▸ Work task: What you return must match the listing exactly, with every image removed.
********
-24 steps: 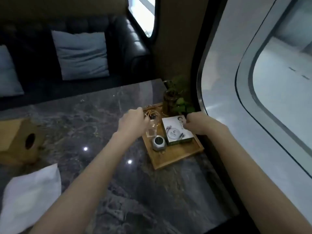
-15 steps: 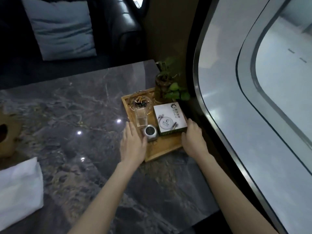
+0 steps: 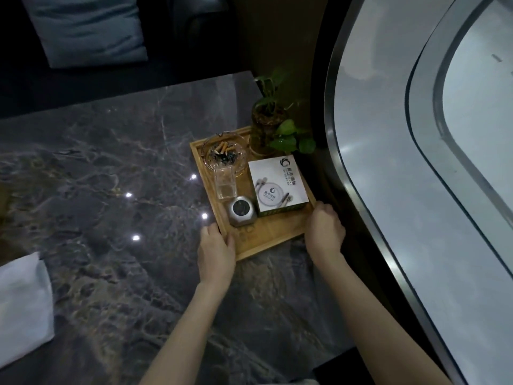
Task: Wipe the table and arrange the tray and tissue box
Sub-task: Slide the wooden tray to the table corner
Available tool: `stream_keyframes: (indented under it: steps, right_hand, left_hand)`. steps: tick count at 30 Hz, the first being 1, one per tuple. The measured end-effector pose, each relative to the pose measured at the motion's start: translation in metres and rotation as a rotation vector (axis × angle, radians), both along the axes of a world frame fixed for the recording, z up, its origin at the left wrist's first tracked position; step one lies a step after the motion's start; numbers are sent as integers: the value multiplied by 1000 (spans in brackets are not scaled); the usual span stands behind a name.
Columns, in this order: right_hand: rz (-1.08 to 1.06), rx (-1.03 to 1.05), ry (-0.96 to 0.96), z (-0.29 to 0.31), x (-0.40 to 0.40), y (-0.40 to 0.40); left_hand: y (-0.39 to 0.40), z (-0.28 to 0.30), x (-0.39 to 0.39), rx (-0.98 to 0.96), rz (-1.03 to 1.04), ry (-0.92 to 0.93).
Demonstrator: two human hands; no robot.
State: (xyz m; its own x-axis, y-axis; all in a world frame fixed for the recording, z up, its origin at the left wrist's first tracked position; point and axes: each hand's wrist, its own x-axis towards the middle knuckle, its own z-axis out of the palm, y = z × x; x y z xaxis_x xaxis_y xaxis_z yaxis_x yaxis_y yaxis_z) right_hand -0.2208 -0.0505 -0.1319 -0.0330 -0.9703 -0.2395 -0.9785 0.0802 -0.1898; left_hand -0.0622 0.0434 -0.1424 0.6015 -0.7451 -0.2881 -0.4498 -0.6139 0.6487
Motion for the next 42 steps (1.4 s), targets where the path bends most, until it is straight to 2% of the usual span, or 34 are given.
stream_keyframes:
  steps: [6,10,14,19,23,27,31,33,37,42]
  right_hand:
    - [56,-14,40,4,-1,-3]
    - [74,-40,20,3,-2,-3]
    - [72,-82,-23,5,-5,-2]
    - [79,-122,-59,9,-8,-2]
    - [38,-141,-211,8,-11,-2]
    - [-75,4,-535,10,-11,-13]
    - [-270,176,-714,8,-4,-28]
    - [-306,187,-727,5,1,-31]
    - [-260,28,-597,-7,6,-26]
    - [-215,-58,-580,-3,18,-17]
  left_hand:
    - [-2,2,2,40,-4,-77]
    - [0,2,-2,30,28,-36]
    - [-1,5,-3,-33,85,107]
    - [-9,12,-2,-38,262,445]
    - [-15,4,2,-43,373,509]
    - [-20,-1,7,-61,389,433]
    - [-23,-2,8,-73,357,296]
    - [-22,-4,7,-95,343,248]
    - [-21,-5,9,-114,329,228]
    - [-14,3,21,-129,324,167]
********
▸ Your response:
-24 steps: 
-15 steps: 
+0 steps: 
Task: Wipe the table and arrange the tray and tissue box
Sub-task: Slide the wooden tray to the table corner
Available tool: `stream_keyframes: (indented under it: steps, right_hand, left_hand)`. steps: tick count at 30 Hz, the first being 1, one per tuple. The measured end-effector pose, each relative to the pose measured at the motion's start: translation in metres and rotation as a rotation vector (axis × angle, radians), both along the axes of a world frame fixed for the recording, z up, its origin at the left wrist's first tracked position; step one lies a step after the motion's start; numbers are sent as integers: the value multiplied by 1000 (spans in brackets are not scaled); the usual span stands behind a name.
Columns, in this order: right_hand: rz (-1.08 to 1.06), rx (-1.03 to 1.05), ry (-0.96 to 0.96), z (-0.29 to 0.31), x (-0.40 to 0.40), y (-0.40 to 0.40); left_hand: y (-0.39 to 0.40), z (-0.28 to 0.30), x (-0.39 to 0.39), rx (-0.98 to 0.96), rz (-1.03 to 1.04), ry (-0.92 to 0.93).
Demonstrator: two human hands; no robot.
State: (xyz m; its own x-axis, y-axis; all in a world frame fixed for the recording, z up, its origin at the left wrist's first tracked position; point and axes: each hand's wrist, its own x-axis towards the middle knuckle, its own z-axis out of the palm, y = z × x; x y z xaxis_x xaxis_y xaxis_z yaxis_x yaxis_y yaxis_z) right_hand -0.2208 -0.0505 -0.1319 -0.0330 -0.9703 -0.2395 -0.9785 0.0802 -0.1898; left_hand -0.0622 0.0434 -0.1424 0.6015 -0.7451 -0.2881 -0.4498 -0.6139 0.6487
Motion for the next 42 steps (1.4 s), targets where the path bends most, until it is straight to 2% of the usual span, or 34 are given.
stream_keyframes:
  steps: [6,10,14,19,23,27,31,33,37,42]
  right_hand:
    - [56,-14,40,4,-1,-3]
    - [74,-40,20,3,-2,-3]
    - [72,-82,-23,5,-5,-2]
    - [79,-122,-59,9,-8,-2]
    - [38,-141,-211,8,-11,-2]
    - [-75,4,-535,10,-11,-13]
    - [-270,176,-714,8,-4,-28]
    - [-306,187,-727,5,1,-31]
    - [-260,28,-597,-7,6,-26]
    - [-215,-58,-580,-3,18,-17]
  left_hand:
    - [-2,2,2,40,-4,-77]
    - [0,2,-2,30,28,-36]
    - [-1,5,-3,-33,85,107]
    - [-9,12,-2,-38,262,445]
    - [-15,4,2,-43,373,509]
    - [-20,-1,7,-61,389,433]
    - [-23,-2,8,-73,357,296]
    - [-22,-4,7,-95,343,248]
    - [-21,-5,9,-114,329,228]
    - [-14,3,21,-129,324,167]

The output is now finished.